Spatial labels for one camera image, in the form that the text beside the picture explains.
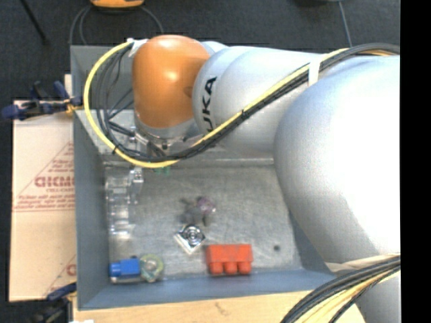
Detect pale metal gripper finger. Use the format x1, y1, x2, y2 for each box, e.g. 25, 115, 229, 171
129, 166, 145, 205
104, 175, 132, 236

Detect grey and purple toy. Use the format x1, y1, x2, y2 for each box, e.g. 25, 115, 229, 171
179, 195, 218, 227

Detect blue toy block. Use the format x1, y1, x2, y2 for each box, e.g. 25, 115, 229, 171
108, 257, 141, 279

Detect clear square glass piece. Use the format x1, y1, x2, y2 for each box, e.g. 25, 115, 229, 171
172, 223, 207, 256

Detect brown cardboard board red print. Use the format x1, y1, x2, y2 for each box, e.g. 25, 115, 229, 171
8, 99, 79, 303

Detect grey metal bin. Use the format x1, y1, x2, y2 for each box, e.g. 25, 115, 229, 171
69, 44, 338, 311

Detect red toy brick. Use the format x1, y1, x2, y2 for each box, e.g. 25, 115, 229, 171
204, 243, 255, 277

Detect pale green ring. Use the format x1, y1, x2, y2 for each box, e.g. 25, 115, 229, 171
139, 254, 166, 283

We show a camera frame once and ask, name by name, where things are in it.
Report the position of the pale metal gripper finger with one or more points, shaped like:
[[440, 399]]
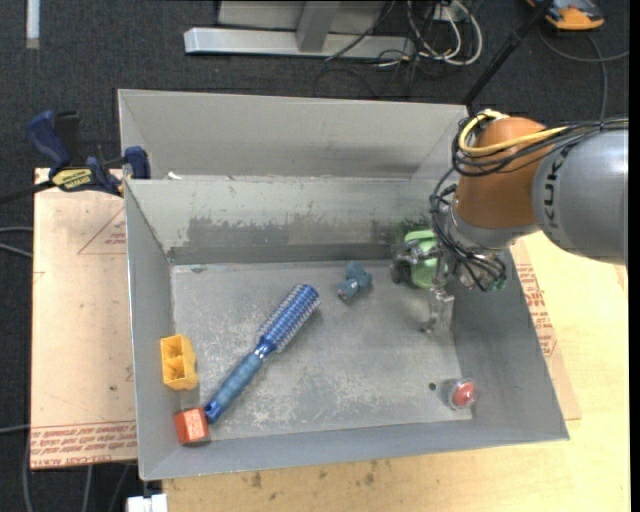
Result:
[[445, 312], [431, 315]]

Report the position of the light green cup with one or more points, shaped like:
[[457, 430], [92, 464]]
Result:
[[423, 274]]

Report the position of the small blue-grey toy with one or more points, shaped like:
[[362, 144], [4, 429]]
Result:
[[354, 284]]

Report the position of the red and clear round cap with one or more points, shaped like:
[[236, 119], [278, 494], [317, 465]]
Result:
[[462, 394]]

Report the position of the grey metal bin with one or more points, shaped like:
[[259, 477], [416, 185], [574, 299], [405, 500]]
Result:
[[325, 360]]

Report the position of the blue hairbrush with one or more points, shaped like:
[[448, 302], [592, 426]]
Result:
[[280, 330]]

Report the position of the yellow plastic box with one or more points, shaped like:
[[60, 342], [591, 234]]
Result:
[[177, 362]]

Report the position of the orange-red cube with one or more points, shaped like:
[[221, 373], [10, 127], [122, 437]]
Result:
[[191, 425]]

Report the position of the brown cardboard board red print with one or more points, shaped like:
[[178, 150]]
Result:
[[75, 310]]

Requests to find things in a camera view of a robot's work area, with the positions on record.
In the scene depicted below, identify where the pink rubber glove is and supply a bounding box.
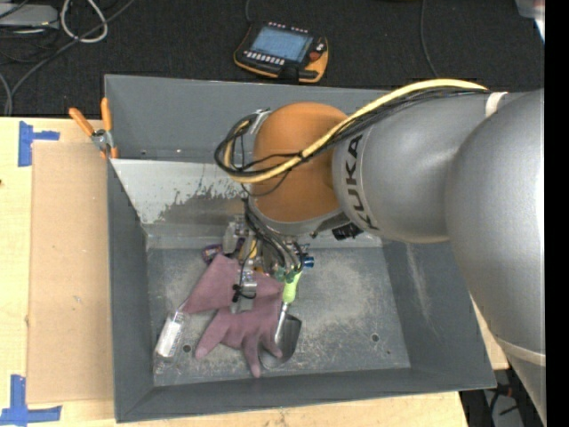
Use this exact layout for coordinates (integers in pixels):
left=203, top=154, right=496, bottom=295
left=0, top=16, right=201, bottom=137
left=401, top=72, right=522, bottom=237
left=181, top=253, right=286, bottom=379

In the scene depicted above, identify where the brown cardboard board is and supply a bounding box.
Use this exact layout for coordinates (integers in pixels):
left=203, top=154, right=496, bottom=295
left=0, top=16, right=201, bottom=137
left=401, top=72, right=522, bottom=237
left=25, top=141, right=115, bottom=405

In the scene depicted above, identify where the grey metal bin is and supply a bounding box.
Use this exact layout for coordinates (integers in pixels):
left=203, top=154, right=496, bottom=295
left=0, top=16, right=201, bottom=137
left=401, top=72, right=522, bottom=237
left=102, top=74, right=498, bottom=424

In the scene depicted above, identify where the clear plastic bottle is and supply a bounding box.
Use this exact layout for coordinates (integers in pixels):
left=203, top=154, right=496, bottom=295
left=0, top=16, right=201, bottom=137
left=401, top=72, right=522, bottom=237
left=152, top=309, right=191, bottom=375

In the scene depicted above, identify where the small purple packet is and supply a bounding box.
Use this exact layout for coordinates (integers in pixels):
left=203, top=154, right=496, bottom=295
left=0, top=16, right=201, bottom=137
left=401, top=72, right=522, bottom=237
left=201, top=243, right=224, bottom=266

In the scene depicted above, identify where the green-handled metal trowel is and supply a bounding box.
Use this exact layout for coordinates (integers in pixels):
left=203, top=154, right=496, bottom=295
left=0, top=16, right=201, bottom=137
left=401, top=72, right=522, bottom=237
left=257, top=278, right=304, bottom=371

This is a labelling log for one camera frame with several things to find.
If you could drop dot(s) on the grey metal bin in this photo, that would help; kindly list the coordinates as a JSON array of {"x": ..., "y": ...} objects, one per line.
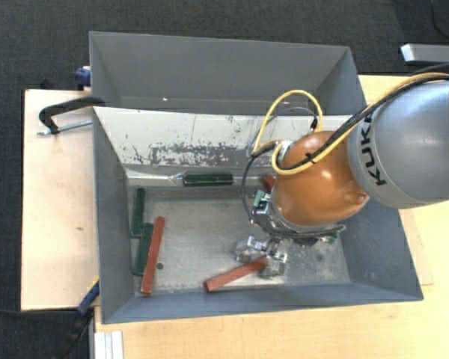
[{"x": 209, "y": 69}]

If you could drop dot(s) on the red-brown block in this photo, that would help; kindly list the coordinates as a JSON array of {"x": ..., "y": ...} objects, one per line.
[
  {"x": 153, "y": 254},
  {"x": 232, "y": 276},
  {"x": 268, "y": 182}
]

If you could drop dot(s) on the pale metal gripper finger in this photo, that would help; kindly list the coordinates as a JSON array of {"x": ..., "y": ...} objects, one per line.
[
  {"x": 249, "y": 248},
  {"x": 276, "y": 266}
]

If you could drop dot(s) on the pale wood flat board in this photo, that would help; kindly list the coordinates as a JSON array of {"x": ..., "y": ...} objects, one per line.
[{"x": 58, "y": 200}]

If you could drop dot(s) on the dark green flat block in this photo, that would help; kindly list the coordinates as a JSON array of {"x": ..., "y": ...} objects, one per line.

> **Required work**:
Make an exact copy of the whole listing, but don't bring over any pictures.

> **Response to this task**:
Spatial labels for one camera image, in the form that the text beside the picture explains.
Detect pale metal gripper finger. Use the format x1, y1, x2, y2 for each box, e.g. 25, 115, 229, 171
129, 166, 145, 205
104, 175, 132, 236

Detect grey and purple toy. Use the format x1, y1, x2, y2 for each box, e.g. 25, 115, 229, 171
179, 195, 218, 227

Detect blue toy block. Use the format x1, y1, x2, y2 for each box, e.g. 25, 115, 229, 171
108, 257, 141, 279

Detect clear square glass piece. Use the format x1, y1, x2, y2 for each box, e.g. 25, 115, 229, 171
172, 223, 207, 256

Detect brown cardboard board red print. Use the format x1, y1, x2, y2 for each box, e.g. 25, 115, 229, 171
8, 99, 79, 303

Detect grey metal bin. Use the format x1, y1, x2, y2 for each box, e.g. 25, 115, 229, 171
69, 44, 338, 311

Detect red toy brick. Use the format x1, y1, x2, y2 for each box, e.g. 25, 115, 229, 171
204, 243, 255, 277

Detect pale green ring. Use the format x1, y1, x2, y2 for each box, e.g. 25, 115, 229, 171
139, 254, 166, 283

We show a camera frame once and ask, name by name, where things are in it.
Report the position of the pale metal gripper finger with one or more points, shaped like:
[[440, 399]]
Result:
[[445, 312], [431, 315]]

Report the position of the light green cup with one or more points, shaped like:
[[457, 430], [92, 464]]
Result:
[[423, 274]]

Report the position of the small blue-grey toy with one or more points, shaped like:
[[362, 144], [4, 429]]
Result:
[[354, 284]]

Report the position of the red and clear round cap with one or more points, shaped like:
[[236, 119], [278, 494], [317, 465]]
Result:
[[462, 394]]

Report the position of the grey metal bin with one or more points, shaped like:
[[259, 477], [416, 185], [574, 299], [405, 500]]
Result:
[[325, 360]]

Report the position of the blue hairbrush with one or more points, shaped like:
[[448, 302], [592, 426]]
Result:
[[280, 330]]

Report the position of the yellow plastic box with one or more points, shaped like:
[[60, 342], [591, 234]]
Result:
[[177, 362]]

Report the position of the orange-red cube with one or more points, shaped like:
[[221, 373], [10, 127], [122, 437]]
Result:
[[191, 425]]

Report the position of the brown cardboard board red print with one or more points, shaped like:
[[178, 150]]
Result:
[[75, 310]]

Requests to find things in a camera view of a robot's work area, with the positions on record.
In the scene depicted below, identify where the pink rubber glove is and supply a bounding box.
Use this exact layout for coordinates (integers in pixels):
left=203, top=154, right=496, bottom=295
left=0, top=16, right=201, bottom=137
left=401, top=72, right=522, bottom=237
left=181, top=253, right=286, bottom=379

In the scene depicted above, identify where the brown cardboard board is and supply a bounding box.
Use this exact layout for coordinates (integers in pixels):
left=203, top=154, right=496, bottom=295
left=0, top=16, right=201, bottom=137
left=401, top=72, right=522, bottom=237
left=25, top=141, right=115, bottom=405

In the scene depicted above, identify where the grey metal bin is and supply a bounding box.
Use this exact layout for coordinates (integers in pixels):
left=203, top=154, right=496, bottom=295
left=0, top=16, right=201, bottom=137
left=401, top=72, right=522, bottom=237
left=102, top=74, right=498, bottom=424

In the scene depicted above, identify where the clear plastic bottle is and supply a bounding box.
Use this exact layout for coordinates (integers in pixels):
left=203, top=154, right=496, bottom=295
left=0, top=16, right=201, bottom=137
left=401, top=72, right=522, bottom=237
left=152, top=309, right=191, bottom=375

In the scene depicted above, identify where the small purple packet is and supply a bounding box.
Use this exact layout for coordinates (integers in pixels):
left=203, top=154, right=496, bottom=295
left=0, top=16, right=201, bottom=137
left=401, top=72, right=522, bottom=237
left=201, top=243, right=224, bottom=266

In the scene depicted above, identify where the green-handled metal trowel is and supply a bounding box.
Use this exact layout for coordinates (integers in pixels):
left=203, top=154, right=496, bottom=295
left=0, top=16, right=201, bottom=137
left=401, top=72, right=522, bottom=237
left=257, top=278, right=304, bottom=371

This is a labelling log for one camera frame with several things to find.
If you could drop dot(s) on the grey metal bin in this photo, that would help; kindly list the coordinates as a JSON array of {"x": ..., "y": ...} objects, one per line.
[{"x": 209, "y": 69}]

If you could drop dot(s) on the red-brown block in this photo, that would help; kindly list the coordinates as a JSON array of {"x": ..., "y": ...} objects, one per line.
[
  {"x": 153, "y": 254},
  {"x": 232, "y": 276},
  {"x": 268, "y": 182}
]

If you could drop dot(s) on the pale metal gripper finger in this photo, that would help; kindly list the coordinates as a JSON array of {"x": ..., "y": ...} objects, one per line.
[
  {"x": 249, "y": 248},
  {"x": 276, "y": 266}
]

If you could drop dot(s) on the pale wood flat board in this photo, that would help; kindly list the coordinates as a JSON array of {"x": ..., "y": ...} objects, one per line.
[{"x": 58, "y": 200}]

If you could drop dot(s) on the dark green flat block in this photo, that would help; kindly list the coordinates as a JSON array of {"x": ..., "y": ...} objects, one per line.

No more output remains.